Thanks to Jameson’s Irish Bar for their support.
West St. Paul is considering relaxing ordinances to allow for more tattoo and liquor shops. Both changes are likely minimal, so don’t expect tattoo and liquor drive thrus up and down Robert Street.
Expanding Liquor Stores
An existing liquor store wants to relocate to the Doddway Shopping Center. Currently liquor stores are allowed as a conditional use in the B3 and B4 zones but not in B2, which is what the Doddway Center is. City Council was open to tweaking the zoning ordinance to allow liquor stores in a B2 zoning district at a recent meeting.
A proposal is coming before the Planning Commission on Tuesday, May 18 to allow liquor stores in the B2 zoning district as a conditional use. The Smith/Dodd corridor is the largest B2 zone, though there are other small pockets such as Wentworth and Charlton as well as Marie and Oakdale.

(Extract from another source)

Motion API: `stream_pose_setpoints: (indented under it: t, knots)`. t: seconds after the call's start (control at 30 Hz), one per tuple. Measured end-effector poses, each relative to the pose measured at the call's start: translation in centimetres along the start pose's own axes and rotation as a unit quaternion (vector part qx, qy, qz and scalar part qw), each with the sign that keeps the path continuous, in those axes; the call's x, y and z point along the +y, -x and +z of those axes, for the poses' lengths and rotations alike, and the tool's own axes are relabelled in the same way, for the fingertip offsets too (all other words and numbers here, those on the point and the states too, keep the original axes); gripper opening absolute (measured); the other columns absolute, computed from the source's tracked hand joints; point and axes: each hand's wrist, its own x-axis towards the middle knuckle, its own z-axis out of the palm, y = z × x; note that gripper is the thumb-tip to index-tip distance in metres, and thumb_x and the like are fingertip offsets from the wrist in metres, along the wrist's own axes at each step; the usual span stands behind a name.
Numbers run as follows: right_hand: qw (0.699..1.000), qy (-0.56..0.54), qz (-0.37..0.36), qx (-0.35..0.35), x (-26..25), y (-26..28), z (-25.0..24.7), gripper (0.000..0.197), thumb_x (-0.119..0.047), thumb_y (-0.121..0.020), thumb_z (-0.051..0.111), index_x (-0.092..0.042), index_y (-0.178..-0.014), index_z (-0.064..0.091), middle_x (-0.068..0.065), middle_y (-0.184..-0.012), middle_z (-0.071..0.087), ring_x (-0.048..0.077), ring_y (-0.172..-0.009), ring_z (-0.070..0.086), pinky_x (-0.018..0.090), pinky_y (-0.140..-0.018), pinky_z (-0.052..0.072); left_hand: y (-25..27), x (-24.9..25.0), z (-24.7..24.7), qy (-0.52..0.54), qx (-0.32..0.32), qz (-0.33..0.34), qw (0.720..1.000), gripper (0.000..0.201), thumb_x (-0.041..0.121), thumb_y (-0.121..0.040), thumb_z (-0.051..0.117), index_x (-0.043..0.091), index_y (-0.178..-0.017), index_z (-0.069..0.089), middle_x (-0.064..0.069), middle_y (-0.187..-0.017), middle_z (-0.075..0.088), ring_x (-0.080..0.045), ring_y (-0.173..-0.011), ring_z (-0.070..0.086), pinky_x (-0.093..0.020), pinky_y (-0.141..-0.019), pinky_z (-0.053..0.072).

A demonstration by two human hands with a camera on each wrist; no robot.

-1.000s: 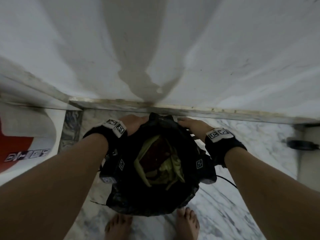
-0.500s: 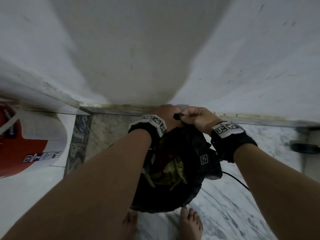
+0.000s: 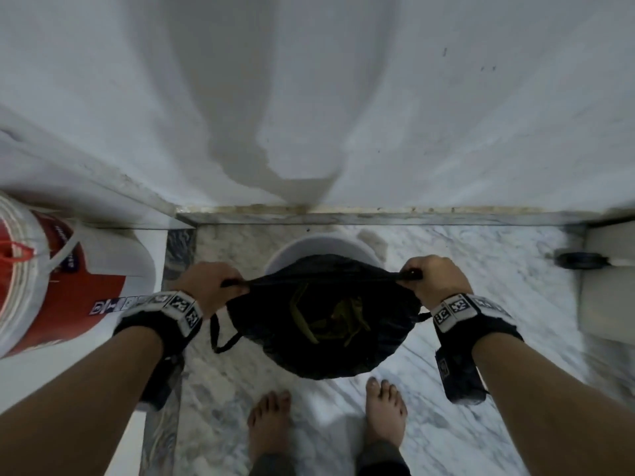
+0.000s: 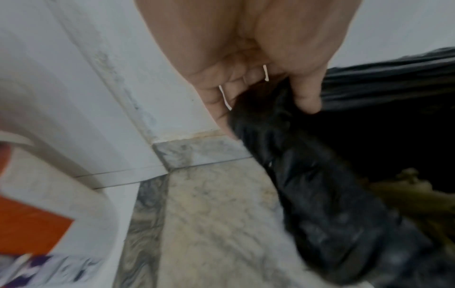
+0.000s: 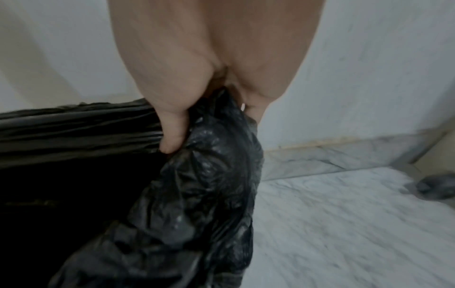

West St. Paul does not currently limit the number of liquor stores, though there is a limit of six licenses for selling 3.2% alcohol (there are currently two: Walmart and Speedway). If there is concern about too many liquor stores, staff recommends implementing a maximum number of licenses for full liquor stores (currently there are six with a seventh planned: Cub Liquor, MGM Liquor, Nowak’s Liquor and Wine, R&B Liquor, Smith Liquors, Target, and the coming Hy-Vee).
City staff would not confirm if the existing liquor store wishing to relocate already resides within the city, though it seems likely it does.
Planning Commission will hold a public hearing on this topic on May 18 and it will also come before the City Council for a first reading on May 24 and a public hearing on June 14.
Relaxing Tattoo Restrictions
With a recent change removing microblading from the tattoo ordinance, City Council wanted to consider relaxing some of the other restrictions on tattoo shops. Currently West St. Paul doesn’t have any tattoo establishments, potentially because of the number of restrictions, including the number of tattoo shops allowed in the city (currently two), distance requirements, hours (as we outlined in our weird ordinances series), and a number of others.
Some of the restrictions were meant to ensure health and safety, but several were implemented to limit tattoo establishments. Council Member John Justen pushed for readdressing the restrictions and argued that the seedy image of tattoo parlors these ordinances were designed to limit are outdated. He pointed out that today’s tattoo shops are closely regulated by the state health department. Perceptions about tattoo establishments have changed and so city code should change as well.
Planning Commission will consider a proposal on Tuesday, May 18 to reduce the distance requirements for tattoo shops. The current ordinance prohibits tattoo establishments within 800 feet of residential zones, schools, churches, daycares, and other tattoo shops. That effectively allows only a single tattoo establishment in a very small area of the city:
The distance requirements for tattoo shops are similar to those of pawnshops and sexually oriented establishments. Ironically, while the code seems designed to limit pockets of “questionable” stores, these distance requirements would effectively group these stores together.
City staff have offered several several reduced-distance options and Planning Commission will make a recommendation. Planning Commission will hold a public hearing on May 18 and it will also come before the City Council for a first reading on May 24 and a public hearing on June 14.
May 19, 2021 Update: Planning Commission
Last night the Planning Commission met and looked at these issues. No one from the public spoke during the public hearing for either issue. Both items will go to the City Council for a first reading on May 24.
This conversation was the shorter of the two and Planning Commission voted unanimously to allow liquor stores in the B2 district as a conditional use.
The conversation centered on why tattoo businesses are unnecessarily stigmatized. While West St. Paul currently has no tattoo parlors, city staff said they did receive an inquiry about a tattoo shop coming in since this issue came up.
“If you can put a bar next to residential you should be able to have a tattoo parlor,” said Planning Commission Chair Samantha Green.
The Planning Commission voted unanimously to completely remove the 800-foot buffer, to allow tattoo shops in the B2 zoning district with a conditional use (they’re already allowed in B3 and B4), and to maintain a limit of two licenses.